◆ Work to complete:
Anywhere the string "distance" shows up in the listing below, copy the line it is in.

* * * *

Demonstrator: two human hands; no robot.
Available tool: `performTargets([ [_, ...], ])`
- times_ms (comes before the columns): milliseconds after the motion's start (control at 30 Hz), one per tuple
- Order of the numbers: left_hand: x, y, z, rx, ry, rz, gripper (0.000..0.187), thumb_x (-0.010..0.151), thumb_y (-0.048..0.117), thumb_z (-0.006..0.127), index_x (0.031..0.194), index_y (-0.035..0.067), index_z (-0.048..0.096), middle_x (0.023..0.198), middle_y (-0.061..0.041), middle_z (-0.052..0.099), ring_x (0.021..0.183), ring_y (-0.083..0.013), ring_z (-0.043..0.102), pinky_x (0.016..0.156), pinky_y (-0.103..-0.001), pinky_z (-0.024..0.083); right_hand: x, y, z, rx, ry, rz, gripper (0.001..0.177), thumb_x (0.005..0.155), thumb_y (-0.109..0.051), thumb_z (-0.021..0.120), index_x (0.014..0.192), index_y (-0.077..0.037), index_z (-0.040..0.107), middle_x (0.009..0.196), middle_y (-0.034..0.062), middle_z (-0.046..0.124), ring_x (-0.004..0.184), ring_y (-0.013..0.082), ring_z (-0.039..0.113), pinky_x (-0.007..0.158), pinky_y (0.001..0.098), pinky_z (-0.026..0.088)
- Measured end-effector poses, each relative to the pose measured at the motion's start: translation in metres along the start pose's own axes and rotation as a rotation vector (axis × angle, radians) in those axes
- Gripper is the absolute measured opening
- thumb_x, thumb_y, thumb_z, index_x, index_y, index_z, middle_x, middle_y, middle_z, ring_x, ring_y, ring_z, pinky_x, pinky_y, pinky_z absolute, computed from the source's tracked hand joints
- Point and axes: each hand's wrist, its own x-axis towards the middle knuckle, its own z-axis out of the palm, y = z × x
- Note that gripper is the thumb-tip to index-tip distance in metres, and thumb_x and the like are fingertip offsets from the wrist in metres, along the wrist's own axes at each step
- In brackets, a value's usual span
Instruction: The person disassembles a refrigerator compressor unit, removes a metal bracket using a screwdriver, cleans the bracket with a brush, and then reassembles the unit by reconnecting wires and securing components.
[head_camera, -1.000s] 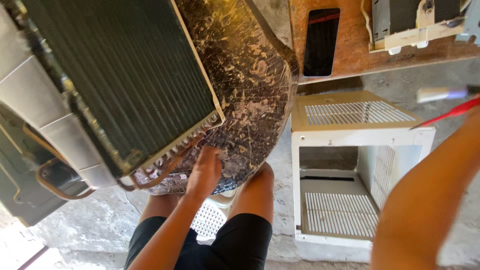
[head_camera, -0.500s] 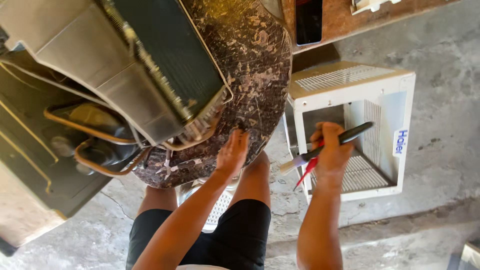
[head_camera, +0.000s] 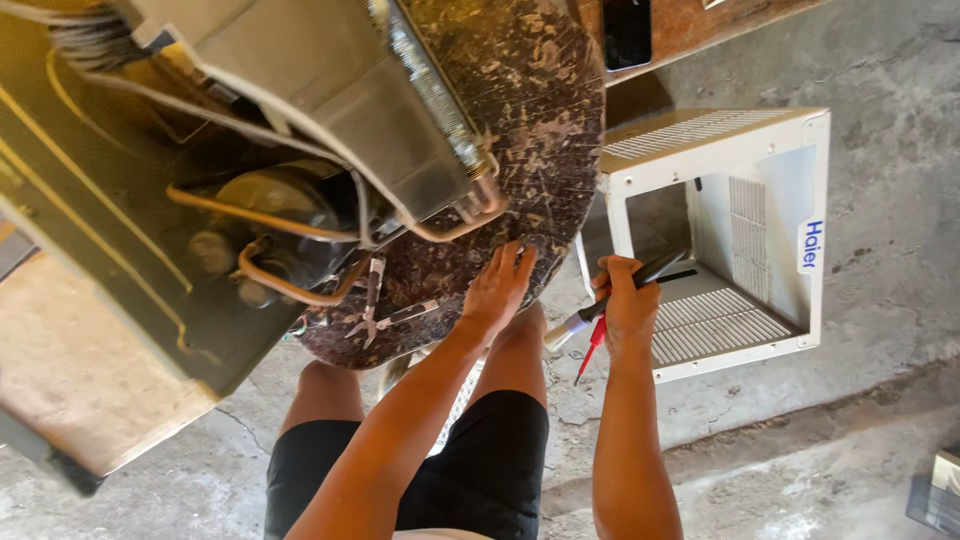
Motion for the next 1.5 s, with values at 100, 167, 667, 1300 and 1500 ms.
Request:
performTargets([
  [100, 0.0, -0.003, -0.004, -0.066, -0.036, 0.025, 0.053, 0.095, -0.003, 0.062, 0.145, 0.003, 0.046, 0.138, -0.023, 0.047, 0.123, -0.0385, 0.06, 0.099, -0.04, 0.058, -0.001, 0.009, 0.005, 0.003, 0.007, 0.022, 0.021, 0.097, -0.02, 0.065, 0.094, 0.0, 0.069, 0.069, 0.0067, 0.063, 0.054, 0.011, 0.053, 0.049, 0.0245, 0.04],
  [167, -0.003, -0.004, -0.006, -0.073, -0.071, 0.045, 0.058, 0.091, -0.002, 0.061, 0.147, 0.006, 0.045, 0.141, -0.022, 0.045, 0.125, -0.0386, 0.06, 0.1, -0.042, 0.057, -0.001, 0.013, 0.007, 0.009, -0.013, -0.002, 0.022, 0.098, -0.02, 0.066, 0.093, 0.002, 0.069, 0.069, 0.0075, 0.063, 0.055, 0.0111, 0.053, 0.052, 0.0238, 0.041],
  [667, -0.077, -0.008, -0.109, -1.198, -0.551, -0.409, 0.041, 0.107, 0.041, 0.05, 0.134, 0.011, 0.056, 0.116, -0.022, 0.074, 0.094, -0.0324, 0.07, 0.087, -0.05, 0.057, -0.053, 0.047, 0.071, -0.123, -0.125, 0.072, 0.033, 0.094, -0.032, 0.07, 0.086, 0.0, 0.07, 0.066, 0.0042, 0.06, 0.051, 0.0121, 0.053, 0.046, 0.0287, 0.041],
  [1300, -0.111, -0.094, -0.059, -0.067, 0.202, -0.487, 0.052, 0.092, 0.022, 0.057, 0.14, 0.003, 0.053, 0.139, -0.026, 0.051, 0.128, -0.0438, 0.05, 0.103, -0.055, 0.046, -0.01, 0.103, 0.169, -0.204, -0.281, 0.173, 0.021, 0.089, -0.006, 0.057, 0.109, -0.01, 0.053, 0.078, 0.0092, 0.058, 0.059, 0.018, 0.058, 0.053, 0.0387, 0.051],
  [1500, -0.155, -0.055, -0.177, -0.491, -0.021, -0.509, 0.048, 0.101, 0.024, 0.054, 0.144, 0.003, 0.049, 0.137, -0.028, 0.05, 0.121, -0.0476, 0.055, 0.1, -0.055, 0.046, 0.001, 0.106, 0.173, -0.978, -0.126, -0.778, 0.045, 0.082, -0.005, 0.068, 0.122, -0.001, 0.05, 0.096, 0.0224, 0.062, 0.086, 0.0403, 0.062, 0.073, 0.0554, 0.051],
])
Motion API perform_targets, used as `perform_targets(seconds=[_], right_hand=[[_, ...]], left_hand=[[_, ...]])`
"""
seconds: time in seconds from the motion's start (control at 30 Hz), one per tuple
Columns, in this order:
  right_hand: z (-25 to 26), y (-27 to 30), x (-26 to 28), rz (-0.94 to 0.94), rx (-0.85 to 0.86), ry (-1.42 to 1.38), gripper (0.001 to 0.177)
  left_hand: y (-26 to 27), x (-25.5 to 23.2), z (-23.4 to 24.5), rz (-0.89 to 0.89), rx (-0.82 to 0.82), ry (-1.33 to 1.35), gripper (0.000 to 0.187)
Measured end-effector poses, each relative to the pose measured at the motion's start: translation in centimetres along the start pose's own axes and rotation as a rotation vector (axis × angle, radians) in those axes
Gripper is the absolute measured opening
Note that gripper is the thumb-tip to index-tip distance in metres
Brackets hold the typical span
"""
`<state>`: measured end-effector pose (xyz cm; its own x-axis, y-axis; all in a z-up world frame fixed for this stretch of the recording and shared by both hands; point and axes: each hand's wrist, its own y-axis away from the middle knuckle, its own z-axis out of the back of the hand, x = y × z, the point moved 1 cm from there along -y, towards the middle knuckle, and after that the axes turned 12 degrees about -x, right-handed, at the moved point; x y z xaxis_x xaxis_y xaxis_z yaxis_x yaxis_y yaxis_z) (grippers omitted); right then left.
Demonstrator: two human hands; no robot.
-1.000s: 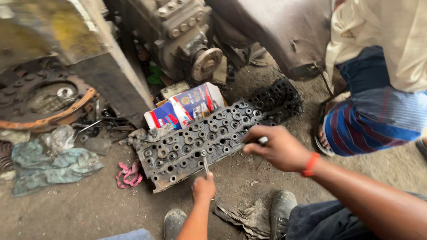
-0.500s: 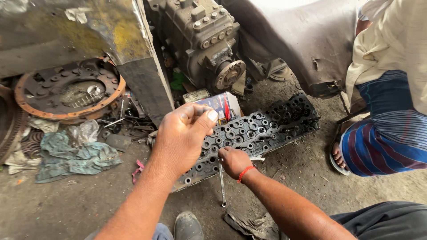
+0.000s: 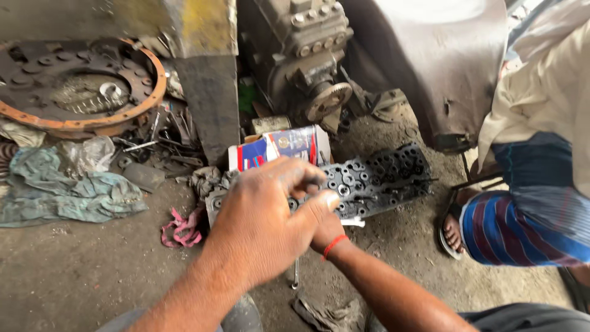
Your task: The person works on an engine block, using a wrench to adjust bolts and handling small mechanical parts by hand.
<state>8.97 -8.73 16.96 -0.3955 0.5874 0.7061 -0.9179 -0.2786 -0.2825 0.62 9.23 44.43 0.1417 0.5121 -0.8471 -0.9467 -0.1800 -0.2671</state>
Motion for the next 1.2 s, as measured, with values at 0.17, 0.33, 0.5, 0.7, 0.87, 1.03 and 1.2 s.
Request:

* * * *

◆ Your solution:
- Note that gripper is the thumb-tip to index-tip distance in metres, and thumb_x and the like are fingertip offsets from the wrist in metres, along the wrist's own axes at each step
Note that gripper is the thumb-tip to index-tip distance in metres

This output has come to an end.